Aristotle: This seems to be a tenuous position. A company
could very likely not get enough return from its
"charitable investment" in order to justify it in the
first place.
Plato: Den Uyl argues that it isn't necessary for
corporations to maximize profits: "It could be suggested
that the owners do not seek to maximize, but rather wish only a
certain rate of return. Provided one is not required to
interpret 'maximize' to mean what would be received if all
parties had perfect information, this question need not detain
us either."
Aristotle: And interpreting "maximize" to mean
"perfect information" would be a difficult task. It
would make it nearly impossible for any manager to adequately
fulfill his responsibilities to the corporation's owners. No
matter what action he took, it would be morally deficient. It is
impossible for all parties to receive perfect information.

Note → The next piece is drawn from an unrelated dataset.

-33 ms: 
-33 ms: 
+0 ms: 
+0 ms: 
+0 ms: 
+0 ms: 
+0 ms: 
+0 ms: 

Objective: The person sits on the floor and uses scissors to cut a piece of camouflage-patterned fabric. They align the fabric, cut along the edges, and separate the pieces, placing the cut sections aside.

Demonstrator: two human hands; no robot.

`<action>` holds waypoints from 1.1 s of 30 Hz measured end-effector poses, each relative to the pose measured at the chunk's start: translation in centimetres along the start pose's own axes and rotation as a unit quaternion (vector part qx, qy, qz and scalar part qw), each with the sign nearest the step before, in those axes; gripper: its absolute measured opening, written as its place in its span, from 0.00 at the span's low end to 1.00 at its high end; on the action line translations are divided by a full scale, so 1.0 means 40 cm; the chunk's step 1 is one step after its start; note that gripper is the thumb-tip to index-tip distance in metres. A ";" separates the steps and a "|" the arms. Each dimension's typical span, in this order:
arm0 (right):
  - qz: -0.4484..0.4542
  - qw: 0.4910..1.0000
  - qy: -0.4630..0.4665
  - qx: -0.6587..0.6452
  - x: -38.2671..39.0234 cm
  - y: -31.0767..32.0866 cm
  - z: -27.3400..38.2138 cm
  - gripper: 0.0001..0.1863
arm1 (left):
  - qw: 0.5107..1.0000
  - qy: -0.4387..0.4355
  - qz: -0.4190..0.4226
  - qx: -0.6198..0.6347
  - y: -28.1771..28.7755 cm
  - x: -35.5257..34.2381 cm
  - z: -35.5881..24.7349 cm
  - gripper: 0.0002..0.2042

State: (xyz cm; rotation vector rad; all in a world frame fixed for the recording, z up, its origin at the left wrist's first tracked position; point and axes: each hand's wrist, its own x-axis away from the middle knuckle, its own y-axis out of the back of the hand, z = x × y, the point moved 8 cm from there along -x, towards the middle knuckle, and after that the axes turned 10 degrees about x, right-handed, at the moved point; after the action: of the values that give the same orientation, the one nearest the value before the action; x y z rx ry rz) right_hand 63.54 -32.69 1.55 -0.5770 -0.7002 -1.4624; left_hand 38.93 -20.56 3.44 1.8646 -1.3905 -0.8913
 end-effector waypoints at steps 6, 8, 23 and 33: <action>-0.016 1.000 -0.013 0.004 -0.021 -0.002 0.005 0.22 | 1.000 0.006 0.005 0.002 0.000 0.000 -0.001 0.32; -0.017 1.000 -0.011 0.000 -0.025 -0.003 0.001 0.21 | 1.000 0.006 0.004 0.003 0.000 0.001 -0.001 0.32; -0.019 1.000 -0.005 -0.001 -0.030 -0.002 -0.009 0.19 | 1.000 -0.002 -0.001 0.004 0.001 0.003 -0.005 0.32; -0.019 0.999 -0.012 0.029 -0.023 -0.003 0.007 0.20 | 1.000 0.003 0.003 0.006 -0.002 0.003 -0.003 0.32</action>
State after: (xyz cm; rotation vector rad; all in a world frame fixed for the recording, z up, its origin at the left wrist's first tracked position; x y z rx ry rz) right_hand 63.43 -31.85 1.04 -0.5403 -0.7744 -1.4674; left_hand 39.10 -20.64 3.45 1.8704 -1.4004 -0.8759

Plato: Also, a bad charitable contribution could be
treated the same as any bad business decision. It would be a
technical failing, possibly resulting in dismissal for the
parties involved, but not a moral failing.
Aristotle: So managers are able to live up to their
contractual responsibilities while still showing some
consideration for other people. Kindness, compassion, and
thoughtfulness still have their place.
Money and Morality
Plato: Now, what conclusions have you drawn?
Aristotle: In brief, the corporate accountability
argument is invalid because it fails to justify government
regulation and, therefore, the moral responsibility of
corporations to submit to regulation. There is no reason to
believe corporations are "creatures of the state."
While the profit motive argument is better, it fails to take
into account the moral responsibilities of the individuals who
run the corporation. There is more to life than profit, and
people don't abandon their other responsibilities in the
workplace.
The corporate natural rights argument is the only one that
reconciles both the primary goal of business (profit) and the
other goals of humanity. It reconciles money and morality.